◆ **Data records**:
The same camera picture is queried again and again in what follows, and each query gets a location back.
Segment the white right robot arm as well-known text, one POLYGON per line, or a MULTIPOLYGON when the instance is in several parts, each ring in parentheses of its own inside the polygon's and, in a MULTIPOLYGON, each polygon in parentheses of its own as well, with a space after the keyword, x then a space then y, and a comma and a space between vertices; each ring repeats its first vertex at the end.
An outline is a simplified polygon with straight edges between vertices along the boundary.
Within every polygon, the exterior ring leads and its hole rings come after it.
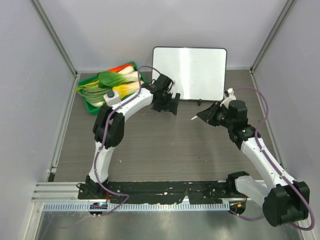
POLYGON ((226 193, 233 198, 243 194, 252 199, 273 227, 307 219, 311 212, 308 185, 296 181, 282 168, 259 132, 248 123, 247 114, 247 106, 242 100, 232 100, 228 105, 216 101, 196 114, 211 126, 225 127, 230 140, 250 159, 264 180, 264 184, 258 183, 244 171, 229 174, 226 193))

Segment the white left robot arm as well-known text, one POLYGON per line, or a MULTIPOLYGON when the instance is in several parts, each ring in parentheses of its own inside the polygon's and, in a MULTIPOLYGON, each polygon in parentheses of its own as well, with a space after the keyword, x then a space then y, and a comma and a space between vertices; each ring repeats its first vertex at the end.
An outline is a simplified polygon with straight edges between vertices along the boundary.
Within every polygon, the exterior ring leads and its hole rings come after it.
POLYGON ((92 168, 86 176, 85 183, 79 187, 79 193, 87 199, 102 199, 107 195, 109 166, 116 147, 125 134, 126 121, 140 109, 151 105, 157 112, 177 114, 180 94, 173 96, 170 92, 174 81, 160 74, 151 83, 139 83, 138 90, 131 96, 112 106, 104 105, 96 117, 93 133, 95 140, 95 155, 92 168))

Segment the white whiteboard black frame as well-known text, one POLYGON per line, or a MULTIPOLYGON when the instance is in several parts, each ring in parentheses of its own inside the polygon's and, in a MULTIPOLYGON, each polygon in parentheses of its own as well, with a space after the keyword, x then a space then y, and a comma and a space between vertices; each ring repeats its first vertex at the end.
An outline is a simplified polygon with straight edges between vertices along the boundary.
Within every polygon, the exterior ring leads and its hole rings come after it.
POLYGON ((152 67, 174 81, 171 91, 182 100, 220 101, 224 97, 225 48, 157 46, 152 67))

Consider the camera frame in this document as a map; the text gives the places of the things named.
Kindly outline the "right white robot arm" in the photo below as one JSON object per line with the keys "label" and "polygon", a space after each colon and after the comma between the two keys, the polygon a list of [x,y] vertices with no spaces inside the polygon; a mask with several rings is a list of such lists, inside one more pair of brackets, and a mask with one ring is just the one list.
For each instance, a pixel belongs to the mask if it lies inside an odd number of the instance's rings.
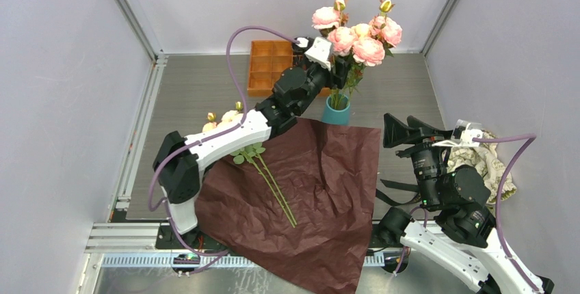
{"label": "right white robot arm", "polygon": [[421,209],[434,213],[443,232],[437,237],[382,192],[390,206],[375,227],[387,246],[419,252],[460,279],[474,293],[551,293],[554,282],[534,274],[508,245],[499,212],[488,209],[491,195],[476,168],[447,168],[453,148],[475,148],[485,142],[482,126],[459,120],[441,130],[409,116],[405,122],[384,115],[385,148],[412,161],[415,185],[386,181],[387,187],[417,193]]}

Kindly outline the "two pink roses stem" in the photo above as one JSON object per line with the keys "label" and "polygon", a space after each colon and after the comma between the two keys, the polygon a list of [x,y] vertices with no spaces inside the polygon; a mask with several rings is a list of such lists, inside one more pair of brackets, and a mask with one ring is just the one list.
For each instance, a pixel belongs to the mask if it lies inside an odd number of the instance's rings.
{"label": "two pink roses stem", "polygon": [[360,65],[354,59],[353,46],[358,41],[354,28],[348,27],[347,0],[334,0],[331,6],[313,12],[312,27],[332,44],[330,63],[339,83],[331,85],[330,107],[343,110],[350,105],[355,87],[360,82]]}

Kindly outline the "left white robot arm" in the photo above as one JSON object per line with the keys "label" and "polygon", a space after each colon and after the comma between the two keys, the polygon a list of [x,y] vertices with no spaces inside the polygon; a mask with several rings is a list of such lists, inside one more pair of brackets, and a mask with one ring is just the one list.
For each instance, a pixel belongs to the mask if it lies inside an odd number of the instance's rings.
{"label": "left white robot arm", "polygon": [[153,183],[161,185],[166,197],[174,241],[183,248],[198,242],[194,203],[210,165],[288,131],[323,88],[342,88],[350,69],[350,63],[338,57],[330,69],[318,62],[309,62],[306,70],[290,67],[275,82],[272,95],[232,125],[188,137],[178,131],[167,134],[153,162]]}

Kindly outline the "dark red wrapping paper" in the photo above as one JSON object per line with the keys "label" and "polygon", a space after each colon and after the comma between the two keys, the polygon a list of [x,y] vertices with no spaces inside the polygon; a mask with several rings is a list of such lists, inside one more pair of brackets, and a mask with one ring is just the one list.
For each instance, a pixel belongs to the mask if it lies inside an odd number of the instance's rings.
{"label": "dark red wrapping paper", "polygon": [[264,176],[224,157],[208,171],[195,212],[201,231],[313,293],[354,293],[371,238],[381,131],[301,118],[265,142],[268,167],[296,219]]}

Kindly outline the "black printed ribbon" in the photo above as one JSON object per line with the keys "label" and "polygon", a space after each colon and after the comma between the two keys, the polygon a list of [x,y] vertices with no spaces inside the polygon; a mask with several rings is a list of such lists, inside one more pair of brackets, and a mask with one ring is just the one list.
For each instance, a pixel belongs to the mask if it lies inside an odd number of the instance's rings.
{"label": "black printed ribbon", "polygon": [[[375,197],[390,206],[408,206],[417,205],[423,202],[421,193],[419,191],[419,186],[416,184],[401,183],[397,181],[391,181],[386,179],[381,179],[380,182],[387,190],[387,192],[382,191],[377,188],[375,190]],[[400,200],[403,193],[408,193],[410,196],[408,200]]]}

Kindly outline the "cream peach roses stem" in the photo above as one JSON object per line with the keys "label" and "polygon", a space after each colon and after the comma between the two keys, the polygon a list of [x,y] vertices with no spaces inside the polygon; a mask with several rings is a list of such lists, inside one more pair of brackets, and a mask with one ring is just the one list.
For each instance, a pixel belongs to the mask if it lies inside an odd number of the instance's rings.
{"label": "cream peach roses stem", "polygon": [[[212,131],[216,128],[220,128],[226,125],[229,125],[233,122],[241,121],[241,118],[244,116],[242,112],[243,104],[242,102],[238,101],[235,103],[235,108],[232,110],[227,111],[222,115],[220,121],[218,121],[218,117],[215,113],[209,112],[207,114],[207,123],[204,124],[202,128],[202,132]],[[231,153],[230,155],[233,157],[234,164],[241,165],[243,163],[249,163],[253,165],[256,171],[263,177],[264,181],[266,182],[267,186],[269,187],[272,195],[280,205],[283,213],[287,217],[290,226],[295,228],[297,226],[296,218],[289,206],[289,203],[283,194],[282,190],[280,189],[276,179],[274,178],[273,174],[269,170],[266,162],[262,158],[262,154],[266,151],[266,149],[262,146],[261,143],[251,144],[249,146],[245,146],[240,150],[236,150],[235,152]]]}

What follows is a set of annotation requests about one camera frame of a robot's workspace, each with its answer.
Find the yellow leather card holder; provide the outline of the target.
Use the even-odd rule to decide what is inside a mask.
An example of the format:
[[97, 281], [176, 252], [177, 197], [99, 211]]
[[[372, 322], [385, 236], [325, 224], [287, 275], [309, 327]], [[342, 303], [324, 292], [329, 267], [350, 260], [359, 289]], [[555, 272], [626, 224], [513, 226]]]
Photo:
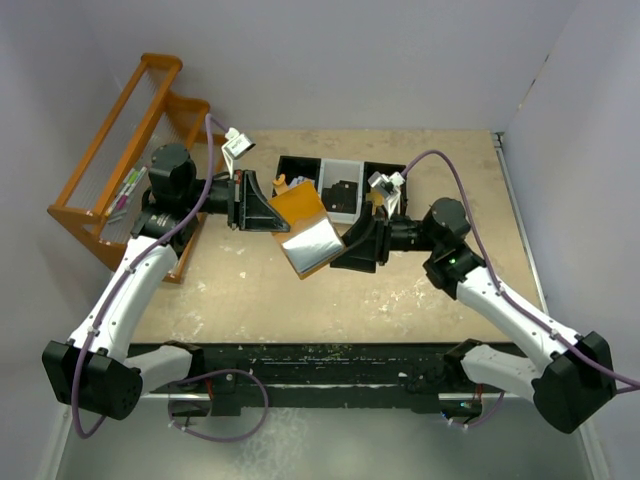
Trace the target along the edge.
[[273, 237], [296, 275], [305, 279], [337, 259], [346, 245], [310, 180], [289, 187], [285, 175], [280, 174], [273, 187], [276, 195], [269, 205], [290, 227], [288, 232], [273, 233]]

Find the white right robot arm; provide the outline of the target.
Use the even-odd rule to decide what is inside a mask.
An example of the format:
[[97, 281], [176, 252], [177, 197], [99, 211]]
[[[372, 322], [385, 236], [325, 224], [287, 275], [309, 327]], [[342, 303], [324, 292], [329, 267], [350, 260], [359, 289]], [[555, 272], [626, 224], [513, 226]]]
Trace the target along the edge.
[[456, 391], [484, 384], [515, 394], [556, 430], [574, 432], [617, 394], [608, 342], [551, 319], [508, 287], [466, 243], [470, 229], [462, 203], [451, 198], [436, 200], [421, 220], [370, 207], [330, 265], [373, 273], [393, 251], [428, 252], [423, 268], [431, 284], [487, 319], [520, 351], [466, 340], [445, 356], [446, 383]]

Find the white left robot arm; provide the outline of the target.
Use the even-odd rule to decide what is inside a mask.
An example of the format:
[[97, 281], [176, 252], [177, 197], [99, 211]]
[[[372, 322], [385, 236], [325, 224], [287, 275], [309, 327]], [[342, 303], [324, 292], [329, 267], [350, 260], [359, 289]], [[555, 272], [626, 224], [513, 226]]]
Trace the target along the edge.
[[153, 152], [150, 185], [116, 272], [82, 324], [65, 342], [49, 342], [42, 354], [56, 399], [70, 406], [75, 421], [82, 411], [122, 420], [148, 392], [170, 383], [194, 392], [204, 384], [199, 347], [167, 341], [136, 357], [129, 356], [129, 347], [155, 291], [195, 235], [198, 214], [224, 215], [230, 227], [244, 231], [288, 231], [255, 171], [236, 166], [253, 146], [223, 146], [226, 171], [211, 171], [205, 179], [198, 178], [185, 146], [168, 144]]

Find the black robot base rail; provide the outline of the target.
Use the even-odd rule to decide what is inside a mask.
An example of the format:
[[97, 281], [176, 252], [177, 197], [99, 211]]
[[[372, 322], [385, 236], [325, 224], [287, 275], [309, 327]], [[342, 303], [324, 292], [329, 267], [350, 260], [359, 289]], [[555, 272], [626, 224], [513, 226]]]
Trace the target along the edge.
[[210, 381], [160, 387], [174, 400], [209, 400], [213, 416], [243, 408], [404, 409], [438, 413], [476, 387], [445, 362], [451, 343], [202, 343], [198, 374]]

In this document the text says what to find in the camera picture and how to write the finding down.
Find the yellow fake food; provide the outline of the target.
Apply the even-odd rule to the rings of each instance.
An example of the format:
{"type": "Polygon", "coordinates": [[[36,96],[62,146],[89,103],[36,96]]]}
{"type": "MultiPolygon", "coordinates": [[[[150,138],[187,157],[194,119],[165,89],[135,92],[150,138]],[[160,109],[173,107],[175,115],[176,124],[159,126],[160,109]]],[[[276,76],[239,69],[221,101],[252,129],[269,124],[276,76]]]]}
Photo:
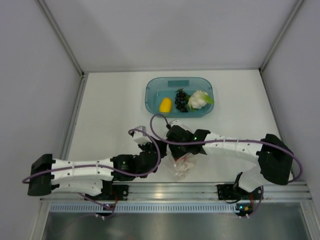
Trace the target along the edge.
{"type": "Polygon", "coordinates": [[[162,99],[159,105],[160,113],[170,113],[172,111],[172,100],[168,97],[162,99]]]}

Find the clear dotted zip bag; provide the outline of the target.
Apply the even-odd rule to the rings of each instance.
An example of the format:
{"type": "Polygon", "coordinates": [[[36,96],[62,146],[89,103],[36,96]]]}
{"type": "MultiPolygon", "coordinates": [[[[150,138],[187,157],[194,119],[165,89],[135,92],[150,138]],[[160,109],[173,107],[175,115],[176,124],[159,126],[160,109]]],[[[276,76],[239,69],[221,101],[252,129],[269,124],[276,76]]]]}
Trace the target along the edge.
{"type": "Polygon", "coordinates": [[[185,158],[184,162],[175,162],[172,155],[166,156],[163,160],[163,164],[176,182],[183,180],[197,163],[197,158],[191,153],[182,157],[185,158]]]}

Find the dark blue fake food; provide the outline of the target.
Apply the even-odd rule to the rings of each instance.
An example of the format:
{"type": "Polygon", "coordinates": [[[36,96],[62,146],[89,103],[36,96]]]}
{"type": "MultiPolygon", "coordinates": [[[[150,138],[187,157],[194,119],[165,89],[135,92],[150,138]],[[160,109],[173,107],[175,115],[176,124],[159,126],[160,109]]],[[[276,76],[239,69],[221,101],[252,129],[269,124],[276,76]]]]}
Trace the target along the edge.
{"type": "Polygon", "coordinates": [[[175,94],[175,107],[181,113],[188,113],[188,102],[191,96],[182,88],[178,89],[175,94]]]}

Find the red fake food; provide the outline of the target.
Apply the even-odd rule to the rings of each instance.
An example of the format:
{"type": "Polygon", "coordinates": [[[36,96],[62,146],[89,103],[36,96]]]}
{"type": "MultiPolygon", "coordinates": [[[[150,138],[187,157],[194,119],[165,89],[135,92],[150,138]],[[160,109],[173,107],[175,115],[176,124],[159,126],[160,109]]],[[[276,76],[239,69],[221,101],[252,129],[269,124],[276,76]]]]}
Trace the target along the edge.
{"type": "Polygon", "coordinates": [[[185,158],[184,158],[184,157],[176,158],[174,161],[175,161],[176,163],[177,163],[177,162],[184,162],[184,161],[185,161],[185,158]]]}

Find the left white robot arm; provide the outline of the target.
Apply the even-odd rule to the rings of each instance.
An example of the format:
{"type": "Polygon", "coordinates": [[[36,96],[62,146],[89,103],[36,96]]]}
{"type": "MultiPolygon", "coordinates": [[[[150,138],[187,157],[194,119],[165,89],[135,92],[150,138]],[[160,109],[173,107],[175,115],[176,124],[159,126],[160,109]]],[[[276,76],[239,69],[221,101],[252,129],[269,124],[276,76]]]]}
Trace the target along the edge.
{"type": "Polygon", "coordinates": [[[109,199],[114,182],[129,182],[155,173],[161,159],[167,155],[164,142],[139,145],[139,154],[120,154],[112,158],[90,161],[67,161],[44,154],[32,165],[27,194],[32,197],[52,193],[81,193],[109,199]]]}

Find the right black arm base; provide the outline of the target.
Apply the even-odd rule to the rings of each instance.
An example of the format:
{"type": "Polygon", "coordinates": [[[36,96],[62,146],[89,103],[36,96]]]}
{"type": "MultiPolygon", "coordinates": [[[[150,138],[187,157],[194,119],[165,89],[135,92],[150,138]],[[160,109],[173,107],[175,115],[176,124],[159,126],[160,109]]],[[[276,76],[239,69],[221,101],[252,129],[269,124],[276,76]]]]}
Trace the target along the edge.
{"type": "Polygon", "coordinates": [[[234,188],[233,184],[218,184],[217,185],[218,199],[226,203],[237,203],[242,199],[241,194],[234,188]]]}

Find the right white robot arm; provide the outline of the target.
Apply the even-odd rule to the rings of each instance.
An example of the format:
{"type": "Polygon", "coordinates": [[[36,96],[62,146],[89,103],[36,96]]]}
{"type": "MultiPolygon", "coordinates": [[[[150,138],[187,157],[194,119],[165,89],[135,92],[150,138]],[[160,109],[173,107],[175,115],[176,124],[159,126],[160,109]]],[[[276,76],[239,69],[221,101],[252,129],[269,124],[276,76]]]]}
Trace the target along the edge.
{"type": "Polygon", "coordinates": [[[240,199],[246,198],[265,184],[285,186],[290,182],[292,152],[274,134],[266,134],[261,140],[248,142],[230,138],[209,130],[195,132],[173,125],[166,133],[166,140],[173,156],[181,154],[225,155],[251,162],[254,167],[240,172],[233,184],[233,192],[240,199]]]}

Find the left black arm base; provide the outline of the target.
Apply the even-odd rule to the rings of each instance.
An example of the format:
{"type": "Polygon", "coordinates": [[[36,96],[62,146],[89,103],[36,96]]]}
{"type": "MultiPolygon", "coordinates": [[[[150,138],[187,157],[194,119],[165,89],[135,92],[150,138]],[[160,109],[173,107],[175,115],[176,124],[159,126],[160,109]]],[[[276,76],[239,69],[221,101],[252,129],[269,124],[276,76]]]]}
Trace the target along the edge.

◆ **What is expected**:
Gather, from the listing above, every line carrying the word "fake".

◆ **Solution**:
Find the yellow fake food; provide the outline of the target.
Find the dark blue fake food; provide the outline of the target.
Find the red fake food; provide the outline of the target.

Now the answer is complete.